Volkswagen Group CEO Herbert Diess finally joined Twitter this week, and he's making up for lost time. After teasing Tesla CEO Elon Musk about VW's EV sales success in Europe, Diess hinted at a new electric-car project.

Trinity will be the next EV development program after Neo, VW's internal codename for the program that led to the ID family of electric cars, Diess tweeted, adding that it will "revolutionize Volkswagen, and especially Wolfsburg," the automaker's hometown.

"A huge challenge for our most traditional and historic site to compete against a greenfield in Grünheide," Diess said, seemingly referring to Tesla's planned German factory. "But we take on the challenge!"

Volkswagen Project Trinity

Volkswagen Project Trinity

In a LinkedIn post, Ralf Brandstätter, CEO for VW passenger cars, elaborated a bit.
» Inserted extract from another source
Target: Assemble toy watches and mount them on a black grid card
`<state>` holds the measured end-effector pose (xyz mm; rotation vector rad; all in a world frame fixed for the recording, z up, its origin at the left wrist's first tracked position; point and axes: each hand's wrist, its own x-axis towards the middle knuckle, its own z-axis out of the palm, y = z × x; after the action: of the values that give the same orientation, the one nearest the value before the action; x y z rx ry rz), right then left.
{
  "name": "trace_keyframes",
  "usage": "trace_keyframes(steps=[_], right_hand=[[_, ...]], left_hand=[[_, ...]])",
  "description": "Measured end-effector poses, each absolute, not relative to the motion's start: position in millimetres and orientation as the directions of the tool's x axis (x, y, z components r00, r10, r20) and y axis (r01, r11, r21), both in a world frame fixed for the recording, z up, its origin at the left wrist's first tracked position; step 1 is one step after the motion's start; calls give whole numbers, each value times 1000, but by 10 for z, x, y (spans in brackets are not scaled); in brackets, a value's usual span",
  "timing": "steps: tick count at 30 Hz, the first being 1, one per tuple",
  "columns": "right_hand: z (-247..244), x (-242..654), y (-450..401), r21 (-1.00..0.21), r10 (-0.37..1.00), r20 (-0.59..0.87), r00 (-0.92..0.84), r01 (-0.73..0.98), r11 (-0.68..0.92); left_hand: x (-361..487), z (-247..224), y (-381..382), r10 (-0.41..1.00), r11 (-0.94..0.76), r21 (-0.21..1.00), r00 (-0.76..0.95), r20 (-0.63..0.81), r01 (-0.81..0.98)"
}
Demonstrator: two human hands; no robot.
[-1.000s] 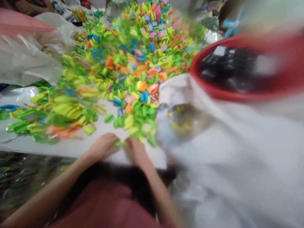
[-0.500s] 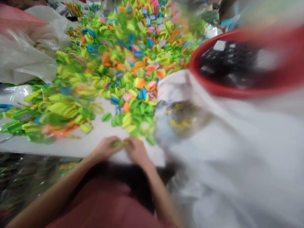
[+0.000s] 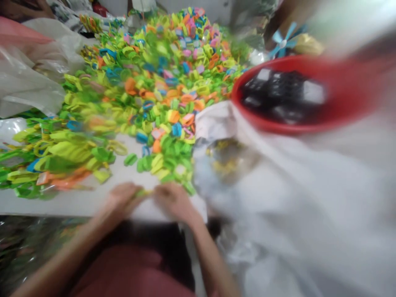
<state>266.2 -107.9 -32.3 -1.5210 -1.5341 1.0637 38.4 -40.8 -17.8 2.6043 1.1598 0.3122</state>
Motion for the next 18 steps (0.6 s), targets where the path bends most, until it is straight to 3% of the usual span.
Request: trace_keyframes(steps=[2, 4, 6, 9, 11, 15, 18], right_hand=[[-294, 2933, -934, -847, 984, 35, 177, 527, -64], [-309, 3228, -763, -727, 942, 102, 321, 670, -150], [-365, 3451, -596, -574, 926, 104, 363, 782, -242], [-464, 3559, -417, -420, 927, 54, 371, 850, -316], [-501, 3530, -359, -365, 918, 34, 395, 860, -356], [-446, 3480, -340, -299, 908, 21, 419, 869, -394], [-304, 3451, -412, -374, 914, 24, 404, 852, -366]], left_hand=[[190, 184, -64, 886, -453, 147, 427, 179, 879], [43, 494, 233, 927, -213, -1, 202, 315, 977], [32, 621, 423, 936, -185, -48, 191, 295, 982], [273, 395, 557, 915, -403, 37, 402, 36, 914], [480, 106, 610, 891, -442, 111, 450, -66, 890], [633, -255, 673, 909, -383, 179, 404, -100, 906], [504, -306, 574, 929, -334, 238, 362, -81, 912]])
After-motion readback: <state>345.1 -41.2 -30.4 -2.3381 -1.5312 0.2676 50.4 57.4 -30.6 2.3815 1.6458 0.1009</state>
He said Trinity will comprise a new platform, more sophisticated driver-assist tech (reaching Level 4 on the SAE autonomous-driving scale), and a "radically new production approach" implemented at the revamped Wolfsburg factory.

Trinity may be related to Project Artemis, VW-owned Audi's attempt to launch a high-efficiency flagship EV by 2024, while creating a template for a faster development process. Audi could potentially take the lead in developing a vehicle platform that will be available to all VW Group brands.

Diess in 2017 said that VW would leapfrog Tesla in EV tech and sales prowess, but so far the automaker is just catching up. The first United States-market model from the Neo project—the ID.4 crossover—is expected to start deliveries next month. It remains to be seen whether VW can repeat the success it's found with the European-market ID.3 hatchback on this side of the Atlantic.